■ **Your task**:
Which lines of the data below hold "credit"? Copy each of them.

[Stored entries]
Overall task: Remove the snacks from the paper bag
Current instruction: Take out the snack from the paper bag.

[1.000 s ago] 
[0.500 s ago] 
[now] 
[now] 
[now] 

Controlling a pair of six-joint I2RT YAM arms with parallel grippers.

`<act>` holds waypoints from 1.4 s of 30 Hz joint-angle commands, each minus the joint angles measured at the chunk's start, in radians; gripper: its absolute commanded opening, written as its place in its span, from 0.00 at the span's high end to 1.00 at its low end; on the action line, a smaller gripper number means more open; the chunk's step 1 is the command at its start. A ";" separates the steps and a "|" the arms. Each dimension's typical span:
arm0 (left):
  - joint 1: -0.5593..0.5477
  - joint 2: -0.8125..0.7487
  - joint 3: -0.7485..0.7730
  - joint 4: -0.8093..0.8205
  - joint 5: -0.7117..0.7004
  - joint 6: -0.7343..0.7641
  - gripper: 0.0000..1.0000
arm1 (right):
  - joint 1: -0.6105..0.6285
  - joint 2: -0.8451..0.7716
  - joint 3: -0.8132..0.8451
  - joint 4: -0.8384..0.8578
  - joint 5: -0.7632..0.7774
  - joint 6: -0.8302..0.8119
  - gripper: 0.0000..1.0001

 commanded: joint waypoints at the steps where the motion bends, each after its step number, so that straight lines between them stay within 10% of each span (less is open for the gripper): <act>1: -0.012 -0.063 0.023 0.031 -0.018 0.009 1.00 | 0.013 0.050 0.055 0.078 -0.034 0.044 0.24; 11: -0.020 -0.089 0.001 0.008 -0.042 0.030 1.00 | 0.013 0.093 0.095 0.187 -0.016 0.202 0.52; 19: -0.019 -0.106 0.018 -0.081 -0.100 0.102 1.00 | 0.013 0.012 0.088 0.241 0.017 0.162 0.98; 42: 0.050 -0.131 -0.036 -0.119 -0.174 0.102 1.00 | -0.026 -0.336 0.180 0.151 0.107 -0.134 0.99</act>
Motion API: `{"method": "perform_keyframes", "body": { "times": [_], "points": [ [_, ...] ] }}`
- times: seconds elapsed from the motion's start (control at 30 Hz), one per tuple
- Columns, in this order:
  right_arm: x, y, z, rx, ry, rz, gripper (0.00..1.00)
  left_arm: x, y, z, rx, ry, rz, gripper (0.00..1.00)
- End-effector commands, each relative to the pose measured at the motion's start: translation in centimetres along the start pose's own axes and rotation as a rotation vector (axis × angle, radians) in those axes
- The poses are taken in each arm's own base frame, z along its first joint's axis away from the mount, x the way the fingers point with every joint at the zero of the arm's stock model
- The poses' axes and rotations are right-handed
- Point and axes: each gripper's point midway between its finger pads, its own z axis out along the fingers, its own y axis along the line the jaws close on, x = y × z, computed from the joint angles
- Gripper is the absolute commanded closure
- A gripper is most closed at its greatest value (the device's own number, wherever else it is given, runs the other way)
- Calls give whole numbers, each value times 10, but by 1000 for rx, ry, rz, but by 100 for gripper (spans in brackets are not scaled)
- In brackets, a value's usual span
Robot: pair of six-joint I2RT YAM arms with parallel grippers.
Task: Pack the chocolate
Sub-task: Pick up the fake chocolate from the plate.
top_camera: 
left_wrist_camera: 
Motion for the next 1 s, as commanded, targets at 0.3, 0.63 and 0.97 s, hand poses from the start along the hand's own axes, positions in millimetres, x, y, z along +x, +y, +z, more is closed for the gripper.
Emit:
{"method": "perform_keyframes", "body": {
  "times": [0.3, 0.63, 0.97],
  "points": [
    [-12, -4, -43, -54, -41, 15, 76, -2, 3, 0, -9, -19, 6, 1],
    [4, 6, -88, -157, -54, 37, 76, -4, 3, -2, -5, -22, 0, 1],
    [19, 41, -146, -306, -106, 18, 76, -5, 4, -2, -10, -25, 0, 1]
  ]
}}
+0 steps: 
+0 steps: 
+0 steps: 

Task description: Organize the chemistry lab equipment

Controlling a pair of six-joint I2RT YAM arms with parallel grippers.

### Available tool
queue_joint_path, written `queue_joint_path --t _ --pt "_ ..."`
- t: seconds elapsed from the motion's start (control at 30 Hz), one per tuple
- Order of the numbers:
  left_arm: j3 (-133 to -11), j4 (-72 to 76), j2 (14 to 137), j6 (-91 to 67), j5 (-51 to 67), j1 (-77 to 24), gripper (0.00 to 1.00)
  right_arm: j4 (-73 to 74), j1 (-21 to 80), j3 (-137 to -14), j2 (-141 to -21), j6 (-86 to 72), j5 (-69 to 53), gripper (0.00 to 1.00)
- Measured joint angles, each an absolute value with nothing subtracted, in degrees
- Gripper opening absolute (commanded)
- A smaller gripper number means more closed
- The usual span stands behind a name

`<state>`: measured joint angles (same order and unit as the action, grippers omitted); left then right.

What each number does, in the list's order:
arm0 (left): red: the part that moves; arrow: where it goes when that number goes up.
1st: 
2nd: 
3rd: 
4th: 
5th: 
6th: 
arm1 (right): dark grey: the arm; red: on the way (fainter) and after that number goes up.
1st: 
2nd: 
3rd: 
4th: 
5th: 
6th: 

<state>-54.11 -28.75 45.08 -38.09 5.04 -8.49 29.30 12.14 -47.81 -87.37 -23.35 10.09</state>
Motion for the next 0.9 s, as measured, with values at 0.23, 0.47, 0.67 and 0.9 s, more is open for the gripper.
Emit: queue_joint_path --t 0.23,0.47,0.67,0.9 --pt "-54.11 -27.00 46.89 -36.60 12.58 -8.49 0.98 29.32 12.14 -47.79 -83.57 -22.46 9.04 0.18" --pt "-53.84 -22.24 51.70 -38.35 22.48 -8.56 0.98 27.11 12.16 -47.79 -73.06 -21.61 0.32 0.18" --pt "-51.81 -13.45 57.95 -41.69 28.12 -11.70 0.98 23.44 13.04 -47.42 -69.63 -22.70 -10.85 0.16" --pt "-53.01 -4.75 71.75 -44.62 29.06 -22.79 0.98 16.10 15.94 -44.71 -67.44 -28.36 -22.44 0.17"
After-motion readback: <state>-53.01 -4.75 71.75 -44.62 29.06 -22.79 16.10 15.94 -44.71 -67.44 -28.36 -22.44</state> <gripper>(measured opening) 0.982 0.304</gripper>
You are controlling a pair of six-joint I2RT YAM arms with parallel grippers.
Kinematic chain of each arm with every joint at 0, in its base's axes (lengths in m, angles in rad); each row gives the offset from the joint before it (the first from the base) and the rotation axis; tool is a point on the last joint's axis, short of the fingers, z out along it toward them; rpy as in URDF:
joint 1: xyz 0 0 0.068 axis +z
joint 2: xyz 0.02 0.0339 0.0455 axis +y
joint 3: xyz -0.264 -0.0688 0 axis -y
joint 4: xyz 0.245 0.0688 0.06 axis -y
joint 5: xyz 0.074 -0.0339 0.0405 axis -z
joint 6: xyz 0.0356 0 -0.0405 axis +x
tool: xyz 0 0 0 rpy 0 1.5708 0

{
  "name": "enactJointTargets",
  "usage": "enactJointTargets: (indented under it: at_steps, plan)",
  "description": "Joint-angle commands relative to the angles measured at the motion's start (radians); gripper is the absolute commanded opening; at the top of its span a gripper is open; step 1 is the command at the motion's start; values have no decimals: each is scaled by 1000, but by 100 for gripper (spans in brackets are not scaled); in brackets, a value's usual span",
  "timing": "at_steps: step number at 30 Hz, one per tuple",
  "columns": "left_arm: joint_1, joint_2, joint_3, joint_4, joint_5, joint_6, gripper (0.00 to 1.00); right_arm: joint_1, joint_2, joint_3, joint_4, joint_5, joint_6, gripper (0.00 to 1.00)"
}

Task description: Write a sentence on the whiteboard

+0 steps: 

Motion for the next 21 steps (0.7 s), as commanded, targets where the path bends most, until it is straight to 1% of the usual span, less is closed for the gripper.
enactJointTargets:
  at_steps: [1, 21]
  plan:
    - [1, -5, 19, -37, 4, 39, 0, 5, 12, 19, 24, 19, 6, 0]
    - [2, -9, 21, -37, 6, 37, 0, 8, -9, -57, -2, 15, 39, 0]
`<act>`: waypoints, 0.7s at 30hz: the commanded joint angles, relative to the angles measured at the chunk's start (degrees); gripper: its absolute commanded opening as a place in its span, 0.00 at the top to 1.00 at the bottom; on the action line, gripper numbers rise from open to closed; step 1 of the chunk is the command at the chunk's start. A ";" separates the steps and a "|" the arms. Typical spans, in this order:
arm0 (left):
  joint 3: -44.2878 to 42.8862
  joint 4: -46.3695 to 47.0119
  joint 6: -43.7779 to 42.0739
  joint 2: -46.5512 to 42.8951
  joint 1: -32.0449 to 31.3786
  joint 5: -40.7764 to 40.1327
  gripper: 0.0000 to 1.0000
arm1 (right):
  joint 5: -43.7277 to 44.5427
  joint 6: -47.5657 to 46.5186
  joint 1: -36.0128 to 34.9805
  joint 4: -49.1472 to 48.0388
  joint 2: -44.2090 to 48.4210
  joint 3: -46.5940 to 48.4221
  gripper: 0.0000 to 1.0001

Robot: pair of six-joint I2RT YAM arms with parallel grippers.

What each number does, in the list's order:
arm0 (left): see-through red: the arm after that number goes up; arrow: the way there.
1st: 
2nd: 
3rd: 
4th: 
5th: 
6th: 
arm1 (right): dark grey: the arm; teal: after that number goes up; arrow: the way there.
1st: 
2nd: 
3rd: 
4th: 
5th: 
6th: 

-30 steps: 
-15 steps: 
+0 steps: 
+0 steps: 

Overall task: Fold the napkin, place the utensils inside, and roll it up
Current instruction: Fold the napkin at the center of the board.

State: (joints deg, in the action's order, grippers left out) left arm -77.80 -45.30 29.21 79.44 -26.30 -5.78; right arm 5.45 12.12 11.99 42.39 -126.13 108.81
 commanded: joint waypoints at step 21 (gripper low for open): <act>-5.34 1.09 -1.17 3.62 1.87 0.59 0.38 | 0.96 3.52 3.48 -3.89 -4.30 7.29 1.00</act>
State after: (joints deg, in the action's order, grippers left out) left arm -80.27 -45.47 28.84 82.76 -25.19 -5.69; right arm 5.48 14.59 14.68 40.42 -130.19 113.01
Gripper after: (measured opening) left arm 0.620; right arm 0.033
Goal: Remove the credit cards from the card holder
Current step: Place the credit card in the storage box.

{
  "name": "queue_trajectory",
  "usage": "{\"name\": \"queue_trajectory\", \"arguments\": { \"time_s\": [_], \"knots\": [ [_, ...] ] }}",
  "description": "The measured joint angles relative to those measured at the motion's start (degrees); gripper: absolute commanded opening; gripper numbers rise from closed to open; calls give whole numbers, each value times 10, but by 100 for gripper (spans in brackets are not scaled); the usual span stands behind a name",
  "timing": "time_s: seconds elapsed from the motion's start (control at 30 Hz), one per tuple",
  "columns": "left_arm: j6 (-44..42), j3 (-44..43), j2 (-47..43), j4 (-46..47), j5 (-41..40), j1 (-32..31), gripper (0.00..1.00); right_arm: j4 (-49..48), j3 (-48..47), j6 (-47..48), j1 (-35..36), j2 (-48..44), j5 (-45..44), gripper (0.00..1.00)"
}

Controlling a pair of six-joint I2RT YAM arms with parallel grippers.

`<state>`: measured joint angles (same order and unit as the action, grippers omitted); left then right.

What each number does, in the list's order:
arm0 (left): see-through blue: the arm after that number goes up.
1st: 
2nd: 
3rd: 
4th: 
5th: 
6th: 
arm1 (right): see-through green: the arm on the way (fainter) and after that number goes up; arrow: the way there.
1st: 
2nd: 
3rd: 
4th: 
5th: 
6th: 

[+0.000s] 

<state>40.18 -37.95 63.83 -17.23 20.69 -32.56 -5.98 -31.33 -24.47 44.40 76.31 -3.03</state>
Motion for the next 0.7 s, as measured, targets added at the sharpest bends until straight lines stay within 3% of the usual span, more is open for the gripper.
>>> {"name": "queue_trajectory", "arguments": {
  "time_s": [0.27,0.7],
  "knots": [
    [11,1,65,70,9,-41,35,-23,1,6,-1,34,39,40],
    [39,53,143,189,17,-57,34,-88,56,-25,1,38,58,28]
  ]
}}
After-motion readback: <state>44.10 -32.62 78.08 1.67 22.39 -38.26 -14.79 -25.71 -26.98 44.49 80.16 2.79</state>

■ **Answer**:
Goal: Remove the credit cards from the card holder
Current step: Place the credit card in the storage box.

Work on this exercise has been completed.